━━ Input ━━

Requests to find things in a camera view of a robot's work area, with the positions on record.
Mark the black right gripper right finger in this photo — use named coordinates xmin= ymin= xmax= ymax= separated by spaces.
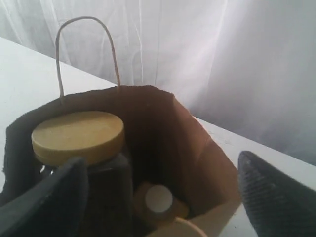
xmin=237 ymin=151 xmax=316 ymax=237

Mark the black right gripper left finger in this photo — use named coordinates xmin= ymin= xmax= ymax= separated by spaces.
xmin=0 ymin=158 xmax=88 ymax=237

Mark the clear jar gold lid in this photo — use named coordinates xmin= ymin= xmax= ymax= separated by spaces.
xmin=31 ymin=111 xmax=133 ymax=237

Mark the yellow grain bottle white cap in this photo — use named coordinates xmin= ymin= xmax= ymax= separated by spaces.
xmin=133 ymin=182 xmax=190 ymax=229

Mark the brown paper shopping bag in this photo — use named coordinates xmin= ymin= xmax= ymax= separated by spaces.
xmin=0 ymin=16 xmax=242 ymax=237

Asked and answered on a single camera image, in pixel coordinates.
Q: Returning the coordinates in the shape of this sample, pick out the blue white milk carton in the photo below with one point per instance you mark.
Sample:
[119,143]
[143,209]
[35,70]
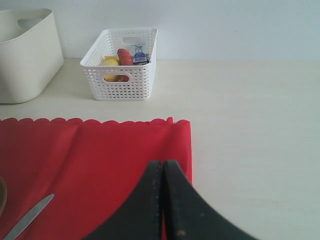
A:
[140,58]

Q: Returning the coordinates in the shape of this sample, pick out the white perforated plastic basket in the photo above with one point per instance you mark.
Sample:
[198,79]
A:
[141,77]

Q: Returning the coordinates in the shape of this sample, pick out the red scalloped cloth mat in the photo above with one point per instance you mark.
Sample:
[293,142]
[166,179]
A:
[90,166]

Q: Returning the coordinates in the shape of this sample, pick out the yellow lemon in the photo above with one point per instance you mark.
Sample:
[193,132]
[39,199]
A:
[111,62]

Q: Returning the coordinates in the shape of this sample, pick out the cream plastic bin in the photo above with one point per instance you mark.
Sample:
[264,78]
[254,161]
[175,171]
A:
[30,53]

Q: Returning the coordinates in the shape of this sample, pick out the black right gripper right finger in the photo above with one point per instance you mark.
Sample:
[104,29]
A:
[187,216]

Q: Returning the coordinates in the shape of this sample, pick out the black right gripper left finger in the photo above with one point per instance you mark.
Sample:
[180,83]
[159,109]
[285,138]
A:
[140,216]

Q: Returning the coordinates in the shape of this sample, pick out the silver table knife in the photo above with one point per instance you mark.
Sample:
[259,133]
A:
[28,218]

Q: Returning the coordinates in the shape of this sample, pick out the brown wooden plate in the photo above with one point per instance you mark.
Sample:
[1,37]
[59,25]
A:
[3,194]

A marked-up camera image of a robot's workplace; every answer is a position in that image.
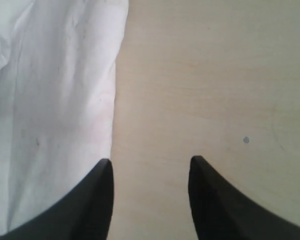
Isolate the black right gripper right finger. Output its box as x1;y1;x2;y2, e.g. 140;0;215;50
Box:
188;155;300;240

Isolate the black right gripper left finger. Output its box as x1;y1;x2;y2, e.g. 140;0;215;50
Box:
0;159;114;240

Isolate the white t-shirt red lettering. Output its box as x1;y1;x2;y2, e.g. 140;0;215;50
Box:
0;0;129;237

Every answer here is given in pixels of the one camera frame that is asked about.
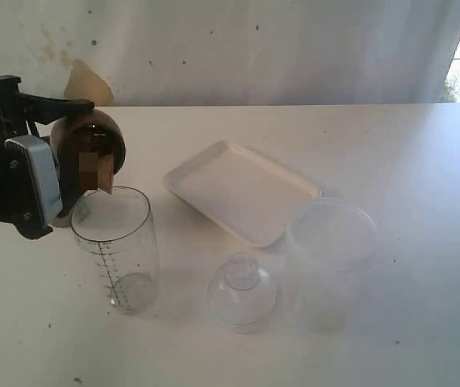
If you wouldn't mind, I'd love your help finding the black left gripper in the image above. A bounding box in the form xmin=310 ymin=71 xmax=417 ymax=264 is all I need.
xmin=0 ymin=75 xmax=94 ymax=239

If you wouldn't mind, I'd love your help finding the brown wooden cup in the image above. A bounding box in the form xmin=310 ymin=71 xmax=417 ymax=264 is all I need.
xmin=50 ymin=109 xmax=126 ymax=181

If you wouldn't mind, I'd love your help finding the stainless steel cup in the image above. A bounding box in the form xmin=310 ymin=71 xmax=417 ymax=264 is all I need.
xmin=50 ymin=214 xmax=71 ymax=228

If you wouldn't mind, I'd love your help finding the clear measuring glass jar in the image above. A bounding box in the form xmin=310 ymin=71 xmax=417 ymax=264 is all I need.
xmin=70 ymin=186 xmax=160 ymax=314

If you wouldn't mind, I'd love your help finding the clear dome jar lid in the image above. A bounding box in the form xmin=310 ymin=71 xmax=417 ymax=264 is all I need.
xmin=207 ymin=252 xmax=276 ymax=333

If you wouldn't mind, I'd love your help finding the white foam tray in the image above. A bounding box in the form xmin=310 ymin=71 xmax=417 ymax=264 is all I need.
xmin=164 ymin=140 xmax=321 ymax=248

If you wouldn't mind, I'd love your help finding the translucent plastic tub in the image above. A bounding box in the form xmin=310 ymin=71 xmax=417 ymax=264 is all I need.
xmin=284 ymin=198 xmax=378 ymax=331

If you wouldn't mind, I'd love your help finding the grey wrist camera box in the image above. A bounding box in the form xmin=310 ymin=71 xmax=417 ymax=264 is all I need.
xmin=4 ymin=135 xmax=63 ymax=227

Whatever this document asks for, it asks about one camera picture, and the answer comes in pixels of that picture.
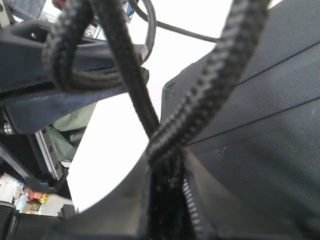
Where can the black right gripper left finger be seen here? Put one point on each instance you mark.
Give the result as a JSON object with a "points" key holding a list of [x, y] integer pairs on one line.
{"points": [[124, 214]]}

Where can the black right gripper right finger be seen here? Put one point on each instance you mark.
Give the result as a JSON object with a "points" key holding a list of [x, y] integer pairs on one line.
{"points": [[216, 214]]}

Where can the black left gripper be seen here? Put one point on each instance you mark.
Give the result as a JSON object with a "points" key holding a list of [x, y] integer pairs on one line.
{"points": [[29, 103]]}

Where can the black plastic carrying case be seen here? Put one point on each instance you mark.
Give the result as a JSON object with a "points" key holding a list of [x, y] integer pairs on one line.
{"points": [[264, 144]]}

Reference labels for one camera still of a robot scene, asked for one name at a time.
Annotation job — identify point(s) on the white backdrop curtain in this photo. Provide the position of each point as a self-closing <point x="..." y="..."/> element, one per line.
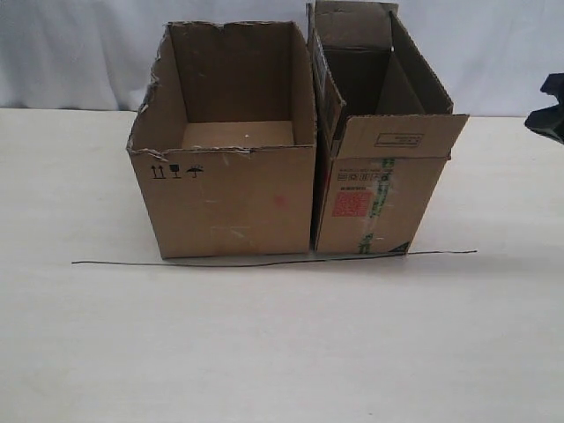
<point x="491" y="56"/>

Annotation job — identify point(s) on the thin dark line strip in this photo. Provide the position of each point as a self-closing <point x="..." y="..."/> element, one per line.
<point x="269" y="261"/>

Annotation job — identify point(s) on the large open cardboard box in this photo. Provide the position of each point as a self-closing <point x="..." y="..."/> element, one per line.
<point x="224" y="143"/>

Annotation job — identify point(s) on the small taped cardboard box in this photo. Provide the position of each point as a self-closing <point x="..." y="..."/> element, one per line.
<point x="387" y="127"/>

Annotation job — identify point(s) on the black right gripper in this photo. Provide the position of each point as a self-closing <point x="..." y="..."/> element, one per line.
<point x="548" y="122"/>

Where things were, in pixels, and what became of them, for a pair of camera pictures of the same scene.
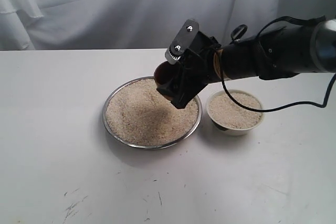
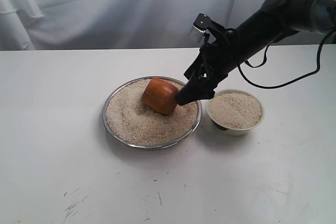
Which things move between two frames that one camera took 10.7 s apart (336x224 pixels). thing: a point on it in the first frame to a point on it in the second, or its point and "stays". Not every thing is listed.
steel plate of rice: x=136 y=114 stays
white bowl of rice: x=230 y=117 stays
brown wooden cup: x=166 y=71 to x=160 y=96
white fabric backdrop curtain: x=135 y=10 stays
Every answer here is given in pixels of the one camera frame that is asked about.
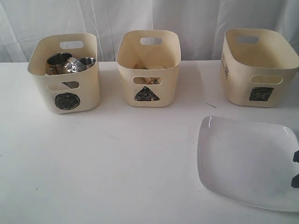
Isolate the steel cup without visible handle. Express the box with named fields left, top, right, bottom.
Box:
left=45, top=52, right=72, bottom=75

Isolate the white backdrop curtain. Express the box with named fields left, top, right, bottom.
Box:
left=0, top=0, right=299, bottom=63

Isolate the white square plate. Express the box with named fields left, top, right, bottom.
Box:
left=197, top=116, right=299, bottom=212

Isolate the cream bin with triangle mark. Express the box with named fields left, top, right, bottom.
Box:
left=116, top=30, right=181, bottom=107

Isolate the cream bin with circle mark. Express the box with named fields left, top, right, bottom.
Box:
left=28, top=33, right=100, bottom=114

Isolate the steel bowl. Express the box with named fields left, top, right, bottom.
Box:
left=62, top=57, right=87, bottom=89

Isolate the cream bin with square mark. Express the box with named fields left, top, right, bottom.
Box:
left=221, top=28, right=299, bottom=107

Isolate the steel cup with wire handle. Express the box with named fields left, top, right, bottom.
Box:
left=78, top=57, right=97, bottom=69

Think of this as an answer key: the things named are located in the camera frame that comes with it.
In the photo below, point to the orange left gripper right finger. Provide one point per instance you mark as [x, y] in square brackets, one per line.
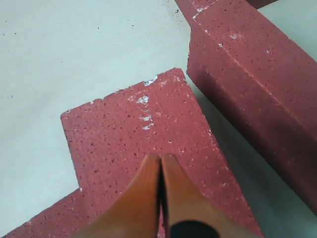
[188, 213]

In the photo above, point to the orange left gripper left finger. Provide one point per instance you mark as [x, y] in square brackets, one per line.
[136, 213]

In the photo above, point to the red brick with white scuffs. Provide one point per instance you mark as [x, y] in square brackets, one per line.
[263, 83]

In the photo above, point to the red brick underneath stack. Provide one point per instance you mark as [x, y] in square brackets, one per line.
[68, 216]

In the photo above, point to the red brick back row left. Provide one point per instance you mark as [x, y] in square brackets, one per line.
[260, 3]

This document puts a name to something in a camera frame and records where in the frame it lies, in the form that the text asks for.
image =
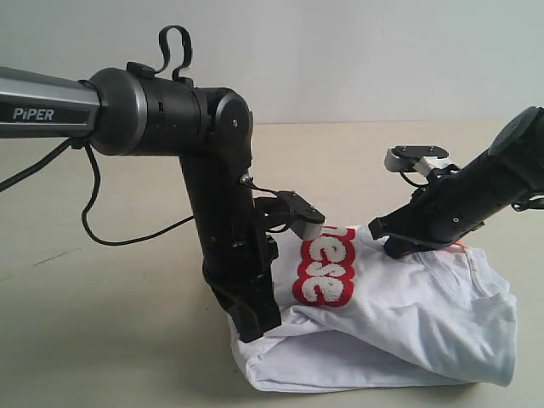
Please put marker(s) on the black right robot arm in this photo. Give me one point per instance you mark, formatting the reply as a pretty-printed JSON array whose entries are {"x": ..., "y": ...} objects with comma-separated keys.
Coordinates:
[{"x": 510, "y": 171}]

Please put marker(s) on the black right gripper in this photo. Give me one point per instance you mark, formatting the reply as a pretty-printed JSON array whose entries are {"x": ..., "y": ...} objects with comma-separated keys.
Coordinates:
[{"x": 435, "y": 217}]

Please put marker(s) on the white t-shirt red Chinese patch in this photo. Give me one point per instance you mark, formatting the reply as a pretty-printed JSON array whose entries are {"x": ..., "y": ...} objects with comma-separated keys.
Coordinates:
[{"x": 352, "y": 317}]

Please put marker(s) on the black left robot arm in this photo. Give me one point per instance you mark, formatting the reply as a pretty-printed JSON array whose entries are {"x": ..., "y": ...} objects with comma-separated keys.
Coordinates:
[{"x": 128, "y": 112}]

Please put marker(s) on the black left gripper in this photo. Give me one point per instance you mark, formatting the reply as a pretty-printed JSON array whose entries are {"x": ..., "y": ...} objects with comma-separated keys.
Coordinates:
[{"x": 237, "y": 266}]

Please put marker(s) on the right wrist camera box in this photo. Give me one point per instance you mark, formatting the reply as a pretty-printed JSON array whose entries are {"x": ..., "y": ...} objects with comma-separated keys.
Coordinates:
[{"x": 422, "y": 159}]

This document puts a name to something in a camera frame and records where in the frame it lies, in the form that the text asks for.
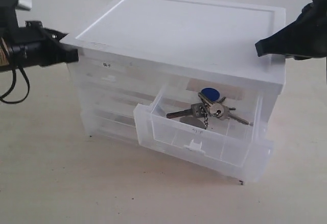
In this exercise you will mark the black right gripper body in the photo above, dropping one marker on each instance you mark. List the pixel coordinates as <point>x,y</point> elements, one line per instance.
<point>316,9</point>

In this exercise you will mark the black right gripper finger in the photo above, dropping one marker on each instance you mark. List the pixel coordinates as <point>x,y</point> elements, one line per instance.
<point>281,43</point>

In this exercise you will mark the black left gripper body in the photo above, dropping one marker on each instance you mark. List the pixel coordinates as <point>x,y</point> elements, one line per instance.
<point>46,48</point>

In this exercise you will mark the key bunch with blue tag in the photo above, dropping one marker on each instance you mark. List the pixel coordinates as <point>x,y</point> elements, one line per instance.
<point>209,108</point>

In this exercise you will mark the clear drawer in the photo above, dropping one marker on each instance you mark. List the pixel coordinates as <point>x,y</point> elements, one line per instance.
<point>226,146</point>
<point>111,125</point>
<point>123,79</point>
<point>102,102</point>

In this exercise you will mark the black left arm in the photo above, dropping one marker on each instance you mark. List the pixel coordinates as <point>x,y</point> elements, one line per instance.
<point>13,37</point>

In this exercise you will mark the clear bottom drawer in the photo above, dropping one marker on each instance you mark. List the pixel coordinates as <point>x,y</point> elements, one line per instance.
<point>111,125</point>

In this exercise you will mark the white translucent drawer cabinet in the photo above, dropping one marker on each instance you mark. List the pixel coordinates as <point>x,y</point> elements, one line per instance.
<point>187,40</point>

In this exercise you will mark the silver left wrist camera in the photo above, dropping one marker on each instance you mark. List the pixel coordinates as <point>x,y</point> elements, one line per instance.
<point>24,5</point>

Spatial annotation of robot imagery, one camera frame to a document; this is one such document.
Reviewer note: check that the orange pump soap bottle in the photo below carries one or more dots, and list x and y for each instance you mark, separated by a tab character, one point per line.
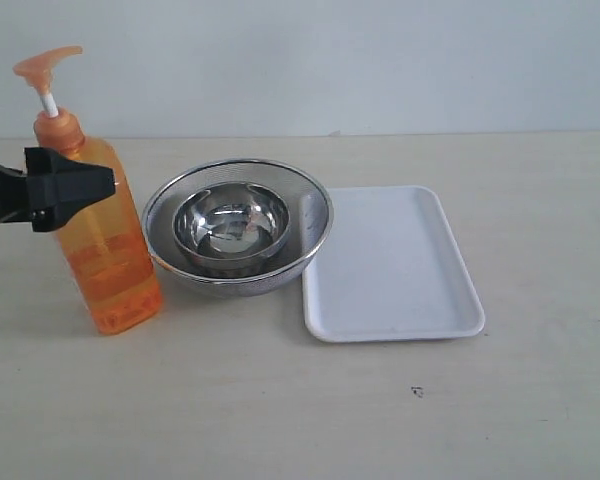
103	243

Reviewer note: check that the steel mesh colander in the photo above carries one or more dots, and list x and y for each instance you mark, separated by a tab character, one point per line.
311	210

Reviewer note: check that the white rectangular foam tray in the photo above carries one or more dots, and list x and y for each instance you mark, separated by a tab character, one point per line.
390	270

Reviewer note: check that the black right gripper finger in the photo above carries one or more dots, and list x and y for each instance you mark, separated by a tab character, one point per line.
51	190

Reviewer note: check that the small stainless steel bowl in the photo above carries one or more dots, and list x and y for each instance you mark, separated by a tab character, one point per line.
231	225

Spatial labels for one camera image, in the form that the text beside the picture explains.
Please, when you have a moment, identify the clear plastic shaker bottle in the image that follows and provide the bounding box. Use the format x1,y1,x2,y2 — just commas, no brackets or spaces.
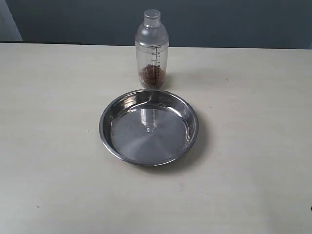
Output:
135,9,169,89

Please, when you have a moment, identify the round stainless steel plate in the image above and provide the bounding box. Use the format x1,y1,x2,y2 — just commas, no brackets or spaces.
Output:
99,89,199,167

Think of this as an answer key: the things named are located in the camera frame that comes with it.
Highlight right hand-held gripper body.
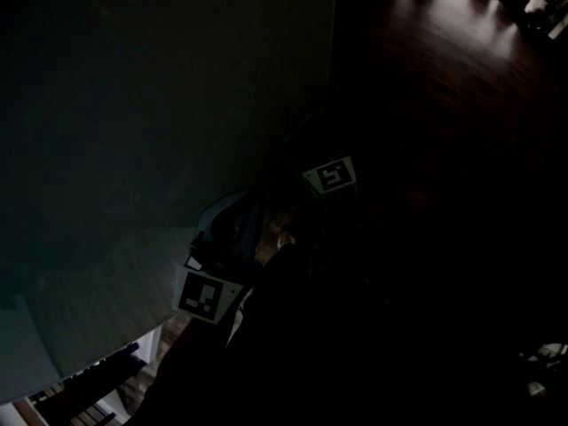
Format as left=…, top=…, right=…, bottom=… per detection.
left=301, top=155, right=359, bottom=202

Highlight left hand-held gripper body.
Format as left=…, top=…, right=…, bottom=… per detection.
left=177, top=233, right=264, bottom=326

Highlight person's left forearm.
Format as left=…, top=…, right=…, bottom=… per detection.
left=154, top=315, right=232, bottom=372

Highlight black metal railing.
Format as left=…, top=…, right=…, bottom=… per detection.
left=26, top=342, right=150, bottom=426

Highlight person's black clothing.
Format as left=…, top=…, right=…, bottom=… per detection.
left=123, top=241, right=568, bottom=426

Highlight wide white venetian blinds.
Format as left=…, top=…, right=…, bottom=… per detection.
left=518, top=342, right=568, bottom=398

━━━

▶ Task item:
Sift the material for lines that include the word "moment", and copy each one.

▶ Exercise response:
Please, when you have a moment, identify the clear plastic shaker bottle in the image that follows and provide the bounding box. Use the format x1,y1,x2,y2 — just commas, no brackets or spaces.
Please, when you have a moment, identify the round stainless steel plate in the image above and provide the bounding box. Use the format x1,y1,x2,y2 — just commas, no brackets or spaces.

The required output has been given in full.